**INSTRUCTIONS TO FOLLOW**
Reply only with how many lines in these entries hold the string "desk".

**INPUT MATERIAL**
------------------------------------------------------------------------

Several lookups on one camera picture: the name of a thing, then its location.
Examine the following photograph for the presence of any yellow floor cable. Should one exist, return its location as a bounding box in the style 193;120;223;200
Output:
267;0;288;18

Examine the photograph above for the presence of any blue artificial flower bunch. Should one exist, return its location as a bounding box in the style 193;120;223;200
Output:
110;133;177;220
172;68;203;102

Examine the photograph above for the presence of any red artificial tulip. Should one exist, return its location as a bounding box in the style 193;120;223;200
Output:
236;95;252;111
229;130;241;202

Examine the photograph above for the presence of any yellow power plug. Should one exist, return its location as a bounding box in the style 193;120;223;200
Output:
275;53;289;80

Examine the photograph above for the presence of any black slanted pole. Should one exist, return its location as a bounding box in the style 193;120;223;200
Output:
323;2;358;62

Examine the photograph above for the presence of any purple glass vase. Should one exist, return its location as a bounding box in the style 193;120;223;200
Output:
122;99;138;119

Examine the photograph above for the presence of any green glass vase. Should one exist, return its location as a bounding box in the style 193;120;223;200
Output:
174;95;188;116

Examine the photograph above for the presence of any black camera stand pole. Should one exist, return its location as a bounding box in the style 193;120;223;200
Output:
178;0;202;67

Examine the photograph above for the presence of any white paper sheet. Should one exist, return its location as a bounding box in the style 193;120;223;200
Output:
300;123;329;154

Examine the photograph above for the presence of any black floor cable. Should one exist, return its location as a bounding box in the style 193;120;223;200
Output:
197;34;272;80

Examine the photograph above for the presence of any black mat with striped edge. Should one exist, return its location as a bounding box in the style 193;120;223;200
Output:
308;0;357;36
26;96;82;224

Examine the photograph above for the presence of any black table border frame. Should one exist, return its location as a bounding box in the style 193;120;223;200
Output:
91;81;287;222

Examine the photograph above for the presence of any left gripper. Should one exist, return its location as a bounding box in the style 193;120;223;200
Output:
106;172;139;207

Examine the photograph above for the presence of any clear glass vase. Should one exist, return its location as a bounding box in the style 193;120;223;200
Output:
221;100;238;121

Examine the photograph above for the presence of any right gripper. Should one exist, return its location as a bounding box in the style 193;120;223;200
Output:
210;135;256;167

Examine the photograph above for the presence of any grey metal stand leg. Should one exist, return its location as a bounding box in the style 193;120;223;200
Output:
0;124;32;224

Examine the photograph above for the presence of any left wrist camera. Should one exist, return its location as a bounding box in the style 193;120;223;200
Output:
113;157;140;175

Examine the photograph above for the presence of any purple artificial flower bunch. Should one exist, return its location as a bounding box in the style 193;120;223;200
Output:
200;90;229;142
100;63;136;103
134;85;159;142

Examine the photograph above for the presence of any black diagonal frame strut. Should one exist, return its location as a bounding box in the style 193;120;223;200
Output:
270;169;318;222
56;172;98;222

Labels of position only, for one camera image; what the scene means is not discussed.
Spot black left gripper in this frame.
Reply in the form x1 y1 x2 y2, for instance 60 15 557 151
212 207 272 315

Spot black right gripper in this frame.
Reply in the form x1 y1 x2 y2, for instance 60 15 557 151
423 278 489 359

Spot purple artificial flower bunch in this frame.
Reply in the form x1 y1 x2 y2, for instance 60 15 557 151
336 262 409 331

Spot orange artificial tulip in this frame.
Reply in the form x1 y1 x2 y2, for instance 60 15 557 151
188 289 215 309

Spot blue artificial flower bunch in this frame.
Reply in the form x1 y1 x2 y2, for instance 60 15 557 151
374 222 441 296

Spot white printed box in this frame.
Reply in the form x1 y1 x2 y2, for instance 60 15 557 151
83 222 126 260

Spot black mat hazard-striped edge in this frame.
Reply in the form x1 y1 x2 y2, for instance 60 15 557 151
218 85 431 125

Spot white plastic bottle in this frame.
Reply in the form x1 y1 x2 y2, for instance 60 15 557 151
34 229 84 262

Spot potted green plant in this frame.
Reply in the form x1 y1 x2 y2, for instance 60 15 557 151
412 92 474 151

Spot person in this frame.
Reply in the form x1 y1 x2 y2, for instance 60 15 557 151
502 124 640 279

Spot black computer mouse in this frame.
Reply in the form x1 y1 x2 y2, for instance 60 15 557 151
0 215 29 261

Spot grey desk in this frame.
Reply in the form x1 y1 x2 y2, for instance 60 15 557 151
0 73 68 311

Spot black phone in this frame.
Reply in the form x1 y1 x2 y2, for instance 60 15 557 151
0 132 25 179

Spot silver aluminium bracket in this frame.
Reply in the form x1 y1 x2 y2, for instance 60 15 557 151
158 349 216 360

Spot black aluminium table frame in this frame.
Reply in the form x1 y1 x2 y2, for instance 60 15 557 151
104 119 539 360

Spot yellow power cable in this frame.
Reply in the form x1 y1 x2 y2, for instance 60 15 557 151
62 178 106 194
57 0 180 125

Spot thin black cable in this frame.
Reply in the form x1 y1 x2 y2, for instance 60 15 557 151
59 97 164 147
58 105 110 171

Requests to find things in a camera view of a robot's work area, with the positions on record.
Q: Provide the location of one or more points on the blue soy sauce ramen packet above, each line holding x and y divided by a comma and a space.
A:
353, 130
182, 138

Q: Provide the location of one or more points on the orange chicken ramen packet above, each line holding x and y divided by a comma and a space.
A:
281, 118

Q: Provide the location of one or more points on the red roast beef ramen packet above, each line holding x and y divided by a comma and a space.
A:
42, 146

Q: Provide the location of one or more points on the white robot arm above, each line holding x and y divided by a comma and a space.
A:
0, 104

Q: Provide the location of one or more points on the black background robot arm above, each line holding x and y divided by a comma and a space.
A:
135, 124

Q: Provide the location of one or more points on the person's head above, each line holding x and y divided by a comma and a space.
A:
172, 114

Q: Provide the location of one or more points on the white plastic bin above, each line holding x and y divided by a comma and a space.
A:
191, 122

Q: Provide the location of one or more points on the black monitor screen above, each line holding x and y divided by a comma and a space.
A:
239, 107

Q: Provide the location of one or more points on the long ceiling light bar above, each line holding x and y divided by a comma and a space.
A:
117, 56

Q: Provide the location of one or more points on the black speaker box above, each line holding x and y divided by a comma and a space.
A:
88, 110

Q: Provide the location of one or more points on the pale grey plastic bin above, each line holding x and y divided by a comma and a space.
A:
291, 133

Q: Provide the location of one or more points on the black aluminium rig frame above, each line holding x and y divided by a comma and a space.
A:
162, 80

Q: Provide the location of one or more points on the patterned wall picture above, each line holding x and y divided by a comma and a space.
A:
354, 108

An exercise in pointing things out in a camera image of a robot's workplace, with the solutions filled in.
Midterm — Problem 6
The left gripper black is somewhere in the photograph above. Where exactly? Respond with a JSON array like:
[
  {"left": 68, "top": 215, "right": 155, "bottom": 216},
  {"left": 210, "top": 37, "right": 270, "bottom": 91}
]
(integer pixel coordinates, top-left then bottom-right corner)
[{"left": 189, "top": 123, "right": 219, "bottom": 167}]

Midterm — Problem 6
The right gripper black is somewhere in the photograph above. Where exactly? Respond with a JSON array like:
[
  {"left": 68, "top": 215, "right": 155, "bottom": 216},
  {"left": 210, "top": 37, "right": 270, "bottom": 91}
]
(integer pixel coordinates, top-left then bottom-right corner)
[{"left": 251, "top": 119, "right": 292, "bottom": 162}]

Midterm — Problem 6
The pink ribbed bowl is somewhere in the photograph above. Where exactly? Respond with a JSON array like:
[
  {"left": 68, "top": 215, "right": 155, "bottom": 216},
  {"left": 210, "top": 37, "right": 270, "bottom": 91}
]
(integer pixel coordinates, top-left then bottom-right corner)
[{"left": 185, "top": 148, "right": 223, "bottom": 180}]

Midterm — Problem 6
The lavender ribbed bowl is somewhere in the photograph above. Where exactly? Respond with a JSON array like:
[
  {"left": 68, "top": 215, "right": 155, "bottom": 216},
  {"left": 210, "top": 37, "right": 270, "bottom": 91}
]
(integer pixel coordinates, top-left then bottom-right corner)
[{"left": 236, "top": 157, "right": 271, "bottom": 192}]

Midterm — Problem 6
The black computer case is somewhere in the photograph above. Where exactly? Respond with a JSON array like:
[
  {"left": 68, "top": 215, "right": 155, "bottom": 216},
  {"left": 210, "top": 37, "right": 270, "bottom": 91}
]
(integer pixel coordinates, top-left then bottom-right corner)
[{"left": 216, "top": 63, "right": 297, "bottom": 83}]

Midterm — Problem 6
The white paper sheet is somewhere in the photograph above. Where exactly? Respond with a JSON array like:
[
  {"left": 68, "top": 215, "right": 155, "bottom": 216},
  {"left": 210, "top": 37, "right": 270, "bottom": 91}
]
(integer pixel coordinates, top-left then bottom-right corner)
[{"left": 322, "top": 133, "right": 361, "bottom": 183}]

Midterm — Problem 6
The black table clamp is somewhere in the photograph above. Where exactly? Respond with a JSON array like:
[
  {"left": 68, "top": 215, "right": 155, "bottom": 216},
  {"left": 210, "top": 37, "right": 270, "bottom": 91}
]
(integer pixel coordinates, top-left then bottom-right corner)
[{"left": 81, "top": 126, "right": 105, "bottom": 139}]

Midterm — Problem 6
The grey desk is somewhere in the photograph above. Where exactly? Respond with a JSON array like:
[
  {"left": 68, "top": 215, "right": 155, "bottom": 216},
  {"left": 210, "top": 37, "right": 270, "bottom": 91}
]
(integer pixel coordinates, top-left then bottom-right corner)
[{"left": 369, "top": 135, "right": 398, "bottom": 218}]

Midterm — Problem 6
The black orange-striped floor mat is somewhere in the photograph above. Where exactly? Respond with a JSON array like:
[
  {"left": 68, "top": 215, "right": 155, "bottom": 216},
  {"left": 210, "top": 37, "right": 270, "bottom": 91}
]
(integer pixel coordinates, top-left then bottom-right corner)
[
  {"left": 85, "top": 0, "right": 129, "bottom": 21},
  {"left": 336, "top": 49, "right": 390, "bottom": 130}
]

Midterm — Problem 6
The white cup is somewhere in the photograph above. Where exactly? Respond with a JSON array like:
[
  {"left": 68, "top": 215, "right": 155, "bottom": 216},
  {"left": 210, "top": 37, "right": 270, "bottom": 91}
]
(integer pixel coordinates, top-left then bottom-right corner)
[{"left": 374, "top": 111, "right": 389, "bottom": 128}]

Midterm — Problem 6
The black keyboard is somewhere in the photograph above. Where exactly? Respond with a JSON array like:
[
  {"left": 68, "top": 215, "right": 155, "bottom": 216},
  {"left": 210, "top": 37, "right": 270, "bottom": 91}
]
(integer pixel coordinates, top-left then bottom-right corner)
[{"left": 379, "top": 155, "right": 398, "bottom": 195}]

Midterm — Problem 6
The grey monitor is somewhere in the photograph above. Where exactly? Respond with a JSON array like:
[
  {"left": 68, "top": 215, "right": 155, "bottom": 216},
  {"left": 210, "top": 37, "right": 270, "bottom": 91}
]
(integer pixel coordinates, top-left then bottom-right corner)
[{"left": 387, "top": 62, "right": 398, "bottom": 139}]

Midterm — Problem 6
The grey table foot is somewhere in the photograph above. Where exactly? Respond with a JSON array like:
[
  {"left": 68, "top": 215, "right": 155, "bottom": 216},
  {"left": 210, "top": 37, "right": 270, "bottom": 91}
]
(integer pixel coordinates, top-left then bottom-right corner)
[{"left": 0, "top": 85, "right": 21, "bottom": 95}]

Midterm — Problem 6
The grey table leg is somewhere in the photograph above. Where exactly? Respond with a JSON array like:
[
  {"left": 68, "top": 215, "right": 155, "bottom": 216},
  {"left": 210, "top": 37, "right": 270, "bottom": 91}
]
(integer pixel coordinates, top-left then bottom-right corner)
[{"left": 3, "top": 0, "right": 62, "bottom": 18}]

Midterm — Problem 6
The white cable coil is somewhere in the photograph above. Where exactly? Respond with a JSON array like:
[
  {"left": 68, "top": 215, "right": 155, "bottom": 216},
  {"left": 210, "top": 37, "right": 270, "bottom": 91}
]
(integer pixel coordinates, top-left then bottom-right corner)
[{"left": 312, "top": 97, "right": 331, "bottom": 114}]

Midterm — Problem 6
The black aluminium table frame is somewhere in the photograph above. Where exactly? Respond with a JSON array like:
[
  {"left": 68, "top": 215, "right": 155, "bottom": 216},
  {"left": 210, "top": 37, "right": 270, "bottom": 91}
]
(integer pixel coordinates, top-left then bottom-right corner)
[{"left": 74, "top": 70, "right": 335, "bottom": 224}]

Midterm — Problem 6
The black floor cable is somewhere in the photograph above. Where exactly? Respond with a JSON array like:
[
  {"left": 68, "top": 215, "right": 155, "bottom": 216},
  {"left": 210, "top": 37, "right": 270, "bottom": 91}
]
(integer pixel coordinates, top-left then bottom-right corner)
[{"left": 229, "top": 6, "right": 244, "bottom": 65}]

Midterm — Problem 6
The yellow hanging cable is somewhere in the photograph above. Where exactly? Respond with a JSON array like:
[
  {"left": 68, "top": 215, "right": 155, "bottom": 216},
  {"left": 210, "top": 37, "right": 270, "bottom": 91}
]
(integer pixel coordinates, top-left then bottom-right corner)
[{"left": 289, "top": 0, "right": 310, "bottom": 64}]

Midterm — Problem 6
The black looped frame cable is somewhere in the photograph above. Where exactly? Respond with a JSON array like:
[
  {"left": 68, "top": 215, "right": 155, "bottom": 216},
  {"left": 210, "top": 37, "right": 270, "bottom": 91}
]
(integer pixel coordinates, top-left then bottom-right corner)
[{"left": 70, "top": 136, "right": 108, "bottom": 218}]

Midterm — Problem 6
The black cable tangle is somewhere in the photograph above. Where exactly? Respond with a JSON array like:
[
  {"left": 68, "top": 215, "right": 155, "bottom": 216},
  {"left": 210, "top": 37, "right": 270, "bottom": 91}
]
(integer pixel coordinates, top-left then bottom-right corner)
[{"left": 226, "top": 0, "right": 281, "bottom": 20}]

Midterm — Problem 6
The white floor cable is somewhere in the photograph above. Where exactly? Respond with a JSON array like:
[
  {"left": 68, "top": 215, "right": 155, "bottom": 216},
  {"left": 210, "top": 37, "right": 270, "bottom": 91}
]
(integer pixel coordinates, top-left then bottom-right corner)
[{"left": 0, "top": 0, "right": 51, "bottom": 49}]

------------------------------------------------------------------------

**EXERCISE ANSWER**
2